Monday, December 7, 2009

That House on the Hill




I want the warmth of hearth and home. It is natural.

The house that draws my heart and mind away from all reasonable and natural desire, however, is desolate of any ember that might be kindled into a passionate flame. From yet so far a distance my imagination conjures up interior walls blackened by the oily soot of poorly trimmed kerosene lamps and a dank, poorly drafted fireplace whose tepid fires never quite took. The windows, likewise, are years and years gone unwashed. The now opaque panes distort through their dried-on grime views from within, visions from without. Paneled ceilings, somber and bleak, drip decades-worth of filthy webs downward toward stalagmite accumulations of swirling debris that reach upward, grasping tentatively, from warped and gaping oaken planks.

A grand and spiraling staircase takes center stage but startles me as its wide and toothless grin reflects the loss of many a baluster. It dares me any further approach. I draw back instinctively yet am morbidly fascinated by what is gently swaying in shadow ...

In the dark, at the top of the stairs....


My arrest of attention upon movement upstairs was abruptly diverted by the slamming shut of the huge entry door, that accomplished with a huge sucking sound and consequent evacuation of a heavy, fetid atmosphere. More unsettled by my own annoyance at the rude interruption of the unfolding of delicious terror than I was by actual fright, I spun round and stopped dead, face-to-face with a most unexpected sight ...


What could have been only a hasty delivery by an unseen courier - so much of my account seems fraught with the unknowable, the invisible - was my scarcely determined assessment of a large wooden container's sudden arrival, landed squarely at the entrance. I saw the downward, lazy swirl of dust coming to rest whence it came, having been excited and cast upward from the box's crash to the floor's thick cushion of dust. My approach toward the mysterious carton was, needless to say, accomplished with the utmost caution, and not a little trepidation as my thoughts cast backward to the tale of Pandora. However dim the light stealing through the long unwashed glass proved to be, I was, nevertheless, able to read the name of the addressee ... Elizabeth Vincent, my long-departed mother. Any vestige of fear clutching at my heart gave way to an insatiable curiosity to discover what ill lay in wait for me from within the steep, rectangular walls of pine. In my mother's stead, I deemed it entirely suitable to take possession of her property.

Locating a crowbar amongst a heap of tools and diverse household paraphernalia in the kitchen, I hastened back to the box and began unfastening the several nails holding the broad lid in place. After a number of unsuccessful attempts to slide the tapered, flat end of the bar between the tight seam between cover and box, I finally penetrated the seeming hermetic seal that, ironically, appeared to wish absolute denial of entry therein.

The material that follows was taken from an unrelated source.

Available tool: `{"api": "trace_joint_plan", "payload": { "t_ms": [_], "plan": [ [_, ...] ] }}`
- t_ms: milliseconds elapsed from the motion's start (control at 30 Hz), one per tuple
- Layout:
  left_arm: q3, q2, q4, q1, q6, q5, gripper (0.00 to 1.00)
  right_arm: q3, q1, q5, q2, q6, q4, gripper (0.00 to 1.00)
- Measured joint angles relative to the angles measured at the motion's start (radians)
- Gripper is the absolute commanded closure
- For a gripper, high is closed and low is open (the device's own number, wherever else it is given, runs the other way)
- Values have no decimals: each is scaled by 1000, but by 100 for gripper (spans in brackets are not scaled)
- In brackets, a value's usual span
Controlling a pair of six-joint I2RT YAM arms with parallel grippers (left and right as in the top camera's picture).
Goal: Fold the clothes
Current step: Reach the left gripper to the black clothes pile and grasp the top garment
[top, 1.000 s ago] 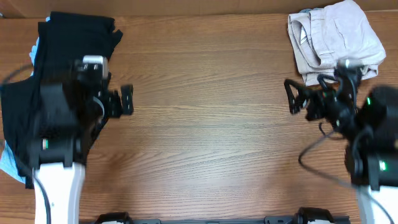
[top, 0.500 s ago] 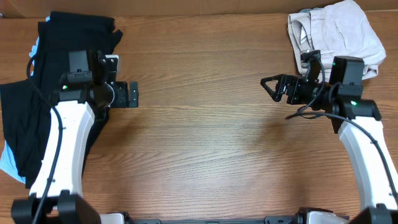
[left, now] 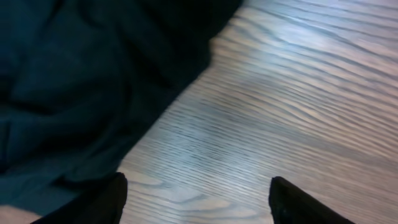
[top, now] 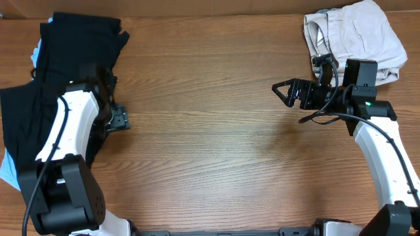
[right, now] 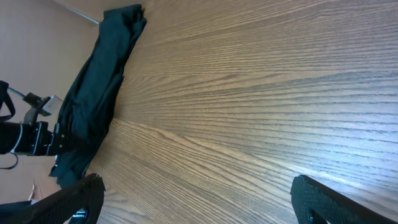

The usual loud and protracted squawk of nails letting go their tenacious hold on wood did not disappoint for all its raucous clamor.

I worked my way around the box - some nine-foot-square was the lid - and at last had released each nail's fast hold to the box proper and set to pull off and lower the lid to the floor. Though I had figured the box to be pine for its light coloring and presence of characteristic knots, yet the top was exceedingly heavy. I managed it down by tugging at one corner, drawing it bit-by-bit toward me, then, likewise, the opposing end.

As I let out a sigh of relief over the unusual expenditure of time and effort, I let the lid drop, barely missing my feet.


Astonished, incredulous, aroused emotionally.

Words, even when taken to the superlative level by that four letter word, cannot adequately describe my trembling, choked-by-sobs self. The capacious container was resting place to a multitude of books that had been lovingly and carefully arranged in a deep cushion of excelsior. Though this bevy of books had the evident look of relative antiquity about them, there was not the characteristic odor of must and damp so prevalent among cemeteries of long-forgotten books.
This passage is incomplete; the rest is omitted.